=== Aim of the exercise ===
Only one stretch of the data below is wanted: the lines from the one with "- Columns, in" through the one with "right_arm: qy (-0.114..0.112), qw", repeated exactly.

=== Dataset content ===
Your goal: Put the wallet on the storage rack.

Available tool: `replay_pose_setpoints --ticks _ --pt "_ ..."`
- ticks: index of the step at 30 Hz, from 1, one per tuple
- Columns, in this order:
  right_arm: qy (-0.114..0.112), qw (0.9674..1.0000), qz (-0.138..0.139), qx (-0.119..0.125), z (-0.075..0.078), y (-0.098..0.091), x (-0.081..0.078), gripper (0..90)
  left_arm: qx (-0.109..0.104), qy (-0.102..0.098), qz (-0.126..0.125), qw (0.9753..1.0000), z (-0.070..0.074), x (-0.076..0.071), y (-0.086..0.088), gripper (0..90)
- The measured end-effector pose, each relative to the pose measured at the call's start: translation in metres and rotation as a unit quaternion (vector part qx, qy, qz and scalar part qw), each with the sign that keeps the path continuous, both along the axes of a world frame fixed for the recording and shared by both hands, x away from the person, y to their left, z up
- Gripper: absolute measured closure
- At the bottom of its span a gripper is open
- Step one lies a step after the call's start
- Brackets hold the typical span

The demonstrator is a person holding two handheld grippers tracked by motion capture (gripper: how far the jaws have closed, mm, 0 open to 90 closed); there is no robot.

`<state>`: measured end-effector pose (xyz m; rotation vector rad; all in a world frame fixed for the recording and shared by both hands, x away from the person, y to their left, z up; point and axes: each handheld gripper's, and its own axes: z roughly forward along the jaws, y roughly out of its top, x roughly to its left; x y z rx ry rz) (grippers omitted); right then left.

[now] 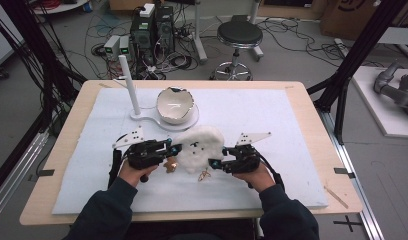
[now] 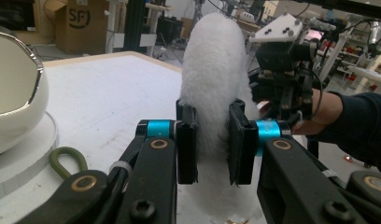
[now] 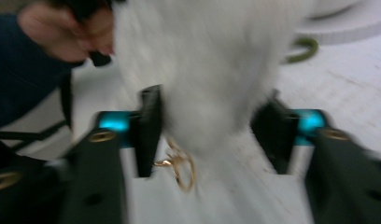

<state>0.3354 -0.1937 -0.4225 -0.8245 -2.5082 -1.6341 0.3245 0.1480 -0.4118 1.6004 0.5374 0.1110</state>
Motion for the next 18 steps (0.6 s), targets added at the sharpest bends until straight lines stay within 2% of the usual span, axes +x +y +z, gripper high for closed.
replay_pose_setpoints --ticks 1,2,3,4,5,6,7,11,12,14,16,17,18 --pt "-0.005 0.9997 -0.004 0.022 0.003 -0.003 0.0 62.4 0.021 0.007 -0.003 0.9998 -0.002 0.0 -0.003 75.9" --pt "-0.007 0.9994 -0.011 0.031 0.005 -0.006 0.001 67.4 0.029 0.014 -0.007 0.9994 -0.003 0.0 -0.004 75.8" --pt "-0.007 0.9994 -0.011 0.031 0.005 -0.006 0.001 67.4 0.029 0.014 -0.007 0.9994 -0.003 0.0 -0.004 75.8" --pt "-0.011 0.9982 -0.023 0.055 0.008 -0.014 0.003 71.8 0.055 0.027 -0.015 0.998 -0.006 0.0 -0.008 75.7" --pt "-0.011 0.9982 -0.023 0.055 0.008 -0.014 0.003 71.8 0.055 0.027 -0.015 0.998 -0.006 0.0 -0.008 75.6" --pt "-0.023 0.9965 -0.032 0.073 0.011 -0.018 0.002 72.6 0.076 0.032 -0.025 0.9962 -0.01 -0.001 -0.014 75.5" --pt "-0.029 0.9961 -0.035 0.076 0.012 -0.019 0.001 72.5 0.083 0.033 -0.026 0.9957 -0.011 -0.001 -0.016 75.5" --pt "-0.03 0.9961 -0.035 0.075 0.013 -0.019 0.001 72.5 0.09 0.039 -0.025 0.9949 -0.012 -0.001 -0.016 75.3" --pt "-0.041 0.9962 -0.034 0.069 0.013 -0.018 0.0 73.2 0.09 0.04 -0.023 0.9949 -0.013 0.0 -0.016 75.1" --pt "-0.049 0.9964 -0.032 0.061 0.014 -0.018 -0.001 75.8 0.091 0.044 -0.018 0.9947 -0.014 -0.001 -0.016 74.4" --pt "-0.056 0.9964 -0.033 0.054 0.015 -0.017 -0.001 76.3 0.106 0.041 -0.01 0.9935 -0.016 -0.001 -0.017 72.4" --pt "-0.056 0.9964 -0.033 0.054 0.015 -0.017 -0.001 76.3 0.106 0.041 -0.01 0.9935 -0.016 -0.001 -0.017 70.2" --pt "-0.065 0.9963 -0.034 0.043 0.018 -0.016 -0.001 76.6 0.112 0.043 -0.002 0.9928 -0.016 0.0 -0.017 67.3"
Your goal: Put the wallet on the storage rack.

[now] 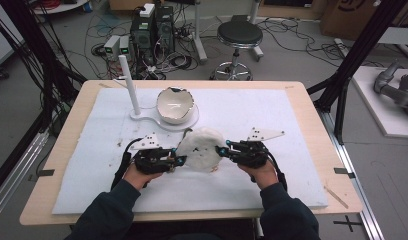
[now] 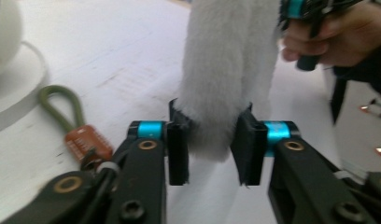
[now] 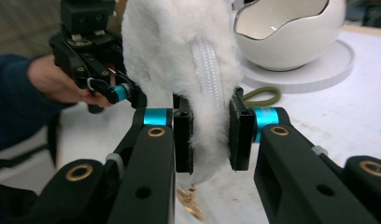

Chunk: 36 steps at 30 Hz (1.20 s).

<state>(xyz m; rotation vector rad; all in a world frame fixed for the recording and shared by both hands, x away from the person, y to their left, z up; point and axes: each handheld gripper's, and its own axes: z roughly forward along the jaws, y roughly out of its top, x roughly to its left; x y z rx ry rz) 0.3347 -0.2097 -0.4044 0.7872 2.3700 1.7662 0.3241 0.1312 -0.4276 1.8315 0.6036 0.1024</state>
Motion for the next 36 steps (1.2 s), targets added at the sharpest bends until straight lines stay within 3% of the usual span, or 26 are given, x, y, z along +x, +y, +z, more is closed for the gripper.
replay_pose_setpoints --ticks 2,3,5,7,9,10,11,12,13,15,16,17,20,26,29,34,36 --pt "-0.008 0.9999 -0.004 -0.009 0.002 0.001 0.0 76.8 0.019 0.003 0.018 0.9997 -0.001 0.001 0.002 65.1" --pt "-0.024 0.9993 -0.012 -0.027 0.007 0.002 0.001 76.8 0.024 0.003 0.023 0.9994 -0.001 0.002 0.005 61.9" --pt "-0.033 0.9987 -0.014 -0.037 0.012 0.003 0.003 76.9 0.013 -0.003 0.053 0.9985 0.003 0.004 0.019 59.1" --pt "-0.044 0.9979 -0.015 -0.044 0.017 0.005 0.006 76.9 0.006 -0.005 0.064 0.9979 0.005 0.005 0.025 57.5" --pt "-0.055 0.9968 -0.015 -0.056 0.024 0.009 0.01 76.8 -0.003 -0.012 0.093 0.9956 0.01 0.007 0.039 49.9" --pt "-0.055 0.9968 -0.015 -0.056 0.024 0.009 0.01 76.8 -0.008 -0.014 0.11 0.9938 0.012 0.008 0.047 49.9" --pt "-0.066 0.9956 -0.013 -0.066 0.032 0.014 0.016 76.9 -0.019 -0.018 0.138 0.9901 0.015 0.01 0.063 43.0" --pt "-0.07 0.9951 -0.011 -0.068 0.037 0.017 0.019 76.8 -0.019 -0.018 0.138 0.9901 0.015 0.01 0.063 39.6" --pt "-0.07 0.9951 -0.011 -0.068 0.037 0.017 0.019 76.8 -0.024 -0.018 0.155 0.9875 0.016 0.011 0.071 39.6" --pt "-0.088 0.9931 -0.006 -0.078 0.055 0.028 0.028 76.8 -0.031 -0.019 0.182 0.9825 0.017 0.013 0.084 24.1" --pt "-0.095 0.9922 -0.005 -0.081 0.061 0.032 0.032 76.8 -0.036 -0.024 0.208 0.9772 0.018 0.013 0.096 19.5" --pt "-0.101 0.9913 -0.004 -0.084 0.067 0.037 0.036 76.8 -0.037 -0.028 0.214 0.9758 0.018 0.014 0.101 19.2" --pt "-0.109 0.9903 -0.001 -0.087 0.077 0.045 0.046 76.8 -0.032 -0.033 0.223 0.9736 0.018 0.014 0.108 19.2" --pt "-0.124 0.9859 0.011 -0.112 0.102 0.08 0.084 76.7 -0.033 -0.035 0.234 0.971 0.017 0.014 0.119 19.2" --pt "-0.13 0.9844 0.012 -0.118 0.106 0.091 0.095 76.8 -0.031 -0.03 0.237 0.9706 0.016 0.014 0.122 19.2" --pt "-0.144 0.9815 0.009 -0.126 0.111 0.11 0.117 76.7 -0.024 -0.024 0.232 0.9721 0.015 0.015 0.122 19.5" --pt "-0.151 0.9781 0.006 -0.143 0.112 0.119 0.132 76.7 -0.022 -0.023 0.229 0.9728 0.015 0.015 0.121 19.5"
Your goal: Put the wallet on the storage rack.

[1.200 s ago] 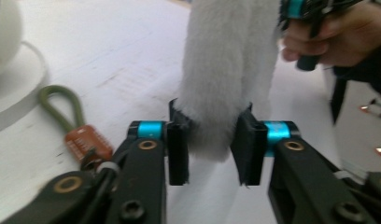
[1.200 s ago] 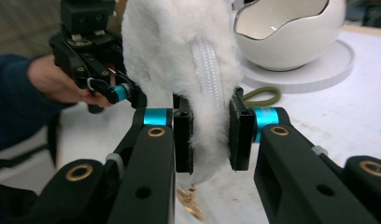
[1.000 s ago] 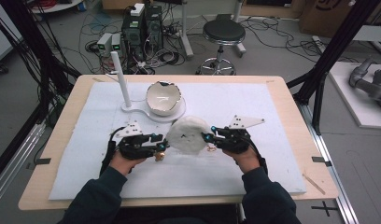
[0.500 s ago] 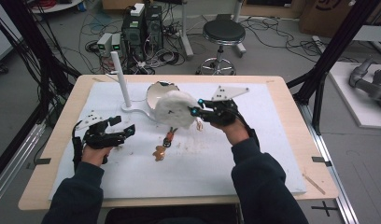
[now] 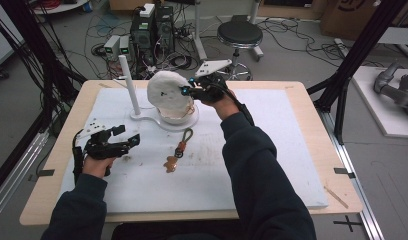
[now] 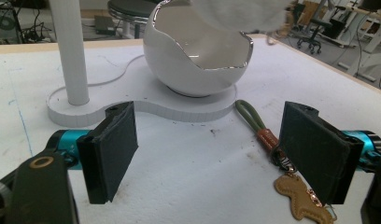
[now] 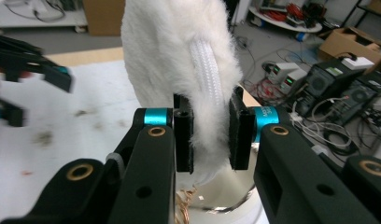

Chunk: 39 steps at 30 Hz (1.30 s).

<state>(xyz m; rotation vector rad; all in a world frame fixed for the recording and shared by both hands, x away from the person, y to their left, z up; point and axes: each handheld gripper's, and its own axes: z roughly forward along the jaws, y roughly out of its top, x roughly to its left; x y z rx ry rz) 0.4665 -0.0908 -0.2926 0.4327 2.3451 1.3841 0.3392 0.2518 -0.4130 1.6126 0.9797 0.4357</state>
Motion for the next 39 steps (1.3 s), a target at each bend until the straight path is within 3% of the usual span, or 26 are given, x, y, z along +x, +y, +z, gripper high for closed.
replay_pose_setpoints --ticks 7,10,11,13,14,15,16,17,18,24,28,37,39 --pt "-0.01 0.9998 -0.016 -0.012 -0.004 0.011 0.022 76.7 0.0 0.006 -0.004 1.0 0.0 0.0 -0.001 19.8" --pt "-0.017 0.9991 -0.022 -0.032 -0.01 0.013 0.026 76.7 -0.001 0.007 -0.004 1.0 -0.001 0.0 -0.001 19.9" --pt "-0.023 0.998 -0.023 -0.054 -0.014 0.014 0.028 76.7 0.001 0.007 -0.004 1.0 -0.001 0.0 -0.001 19.8" --pt "-0.027 0.9974 -0.024 -0.062 -0.015 0.014 0.028 76.7 -0.001 0.008 -0.004 1.0 -0.001 0.0 -0.001 19.8" --pt "-0.033 0.9967 -0.023 -0.071 -0.016 0.014 0.028 76.8 0.0 0.008 -0.004 1.0 -0.001 0.0 -0.001 19.9" --pt "-0.052 0.9939 -0.023 -0.094 -0.018 0.015 0.027 76.8 0.0 0.009 -0.004 0.9999 -0.001 0.0 -0.001 19.9" --pt "-0.052 0.9939 -0.023 -0.094 -0.018 0.015 0.027 76.8 -0.001 0.01 -0.005 0.9999 -0.001 0.0 -0.001 19.9" --pt "-0.066 0.9887 -0.023 -0.133 -0.023 0.018 0.026 76.9 -0.001 0.009 -0.004 1.0 -0.001 0.0 -0.002 19.8" --pt "-0.07 0.9872 -0.02 -0.142 -0.026 0.018 0.026 76.9 -0.001 0.009 -0.004 1.0 -0.001 0.0 -0.002 19.9" --pt "-0.07 0.9871 -0.02 -0.143 -0.032 0.022 0.024 76.9 -0.008 0.016 0.001 0.9998 -0.004 -0.001 0.0 20.8" --pt "-0.086 0.9903 -0.024 -0.107 -0.021 0.023 0.02 76.9 -0.01 0.016 0.001 0.9998 -0.004 -0.001 0.0 20.9" --pt "-0.089 0.9914 -0.023 -0.093 -0.013 0.029 0.021 76.9 -0.01 0.018 -0.001 0.9998 -0.004 -0.001 -0.001 20.9" --pt "-0.098 0.9901 -0.021 -0.098 -0.012 0.03 0.023 76.9 -0.011 0.018 -0.001 0.9998 -0.005 -0.001 0.0 20.9"
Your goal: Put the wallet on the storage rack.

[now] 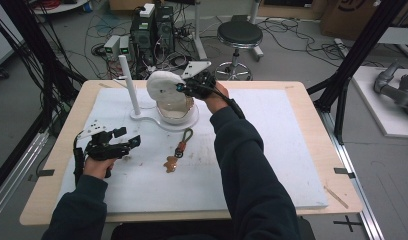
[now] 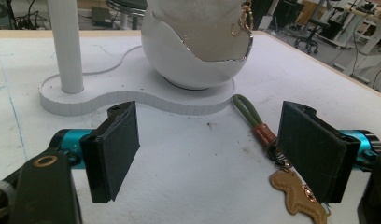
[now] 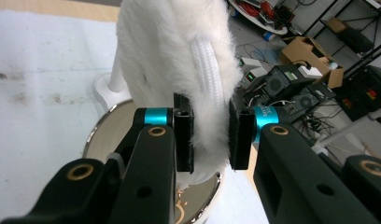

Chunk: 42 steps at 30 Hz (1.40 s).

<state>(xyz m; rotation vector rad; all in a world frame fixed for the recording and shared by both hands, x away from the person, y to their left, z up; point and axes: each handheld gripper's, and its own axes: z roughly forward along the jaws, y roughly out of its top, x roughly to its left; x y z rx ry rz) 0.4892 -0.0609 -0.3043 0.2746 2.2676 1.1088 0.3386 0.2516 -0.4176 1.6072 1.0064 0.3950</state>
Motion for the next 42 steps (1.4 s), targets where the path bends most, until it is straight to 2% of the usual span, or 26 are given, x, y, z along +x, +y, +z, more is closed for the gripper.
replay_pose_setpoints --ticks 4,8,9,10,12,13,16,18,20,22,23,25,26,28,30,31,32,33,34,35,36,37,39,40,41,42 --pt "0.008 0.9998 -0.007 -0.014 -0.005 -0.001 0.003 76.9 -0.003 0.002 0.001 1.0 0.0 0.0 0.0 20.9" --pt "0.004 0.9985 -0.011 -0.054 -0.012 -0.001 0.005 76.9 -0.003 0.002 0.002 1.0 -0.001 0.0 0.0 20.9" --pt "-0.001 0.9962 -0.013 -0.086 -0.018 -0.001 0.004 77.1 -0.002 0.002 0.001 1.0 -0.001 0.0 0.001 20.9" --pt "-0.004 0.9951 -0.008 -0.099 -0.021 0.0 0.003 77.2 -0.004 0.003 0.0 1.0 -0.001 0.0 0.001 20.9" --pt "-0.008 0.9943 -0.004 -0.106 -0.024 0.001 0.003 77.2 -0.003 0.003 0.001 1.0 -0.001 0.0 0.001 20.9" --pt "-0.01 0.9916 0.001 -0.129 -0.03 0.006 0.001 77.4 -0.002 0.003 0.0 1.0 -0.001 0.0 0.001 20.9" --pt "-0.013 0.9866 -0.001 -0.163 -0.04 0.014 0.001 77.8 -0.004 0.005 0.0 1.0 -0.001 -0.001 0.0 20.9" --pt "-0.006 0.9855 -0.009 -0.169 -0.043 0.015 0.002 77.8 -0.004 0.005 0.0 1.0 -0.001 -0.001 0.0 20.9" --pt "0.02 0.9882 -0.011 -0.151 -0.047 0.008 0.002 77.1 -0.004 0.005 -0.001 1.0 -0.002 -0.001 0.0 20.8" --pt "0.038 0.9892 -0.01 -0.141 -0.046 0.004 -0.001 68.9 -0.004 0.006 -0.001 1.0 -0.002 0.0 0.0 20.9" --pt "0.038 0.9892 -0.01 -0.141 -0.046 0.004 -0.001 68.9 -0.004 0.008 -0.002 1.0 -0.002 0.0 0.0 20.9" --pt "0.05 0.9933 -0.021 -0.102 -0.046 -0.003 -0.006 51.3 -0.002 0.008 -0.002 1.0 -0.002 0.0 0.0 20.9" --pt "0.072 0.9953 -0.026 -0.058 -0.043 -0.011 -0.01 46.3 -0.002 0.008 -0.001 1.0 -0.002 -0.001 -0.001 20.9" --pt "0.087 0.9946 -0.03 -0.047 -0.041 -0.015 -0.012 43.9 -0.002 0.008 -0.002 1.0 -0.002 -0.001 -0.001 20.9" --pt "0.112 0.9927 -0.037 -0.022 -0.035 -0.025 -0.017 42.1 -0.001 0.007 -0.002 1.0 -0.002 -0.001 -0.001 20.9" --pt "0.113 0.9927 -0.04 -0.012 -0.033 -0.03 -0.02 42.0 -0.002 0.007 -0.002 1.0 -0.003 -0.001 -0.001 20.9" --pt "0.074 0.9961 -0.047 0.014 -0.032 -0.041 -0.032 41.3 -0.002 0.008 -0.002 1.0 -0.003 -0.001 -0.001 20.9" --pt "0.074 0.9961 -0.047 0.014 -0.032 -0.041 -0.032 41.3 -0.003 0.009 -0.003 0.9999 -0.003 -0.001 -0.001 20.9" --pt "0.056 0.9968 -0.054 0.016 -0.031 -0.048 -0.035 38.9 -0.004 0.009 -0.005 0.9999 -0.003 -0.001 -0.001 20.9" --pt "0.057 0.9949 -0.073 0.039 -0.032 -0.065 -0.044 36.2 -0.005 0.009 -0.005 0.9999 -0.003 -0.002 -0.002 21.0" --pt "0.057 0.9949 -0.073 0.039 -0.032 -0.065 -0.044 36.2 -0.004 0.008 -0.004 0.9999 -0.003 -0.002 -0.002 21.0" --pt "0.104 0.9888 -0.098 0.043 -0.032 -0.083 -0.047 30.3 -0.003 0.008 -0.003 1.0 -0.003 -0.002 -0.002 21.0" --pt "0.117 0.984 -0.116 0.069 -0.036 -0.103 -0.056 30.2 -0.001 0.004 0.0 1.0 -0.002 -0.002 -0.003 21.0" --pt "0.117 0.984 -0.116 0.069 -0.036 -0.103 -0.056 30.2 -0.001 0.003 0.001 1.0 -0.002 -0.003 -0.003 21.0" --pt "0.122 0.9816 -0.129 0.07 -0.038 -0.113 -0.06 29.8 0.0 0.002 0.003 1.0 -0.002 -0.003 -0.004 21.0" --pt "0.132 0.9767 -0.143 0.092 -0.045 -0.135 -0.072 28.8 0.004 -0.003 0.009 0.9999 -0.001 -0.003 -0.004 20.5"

=== Reply to the task ===
- Columns, in this order:
  right_arm: qy (-0.114..0.112), qw (0.9674..1.0000), qz (-0.138..0.139), qx (-0.119..0.125), z (-0.075..0.078), y (-0.098..0.091), x (-0.081..0.078), gripper (0..90)

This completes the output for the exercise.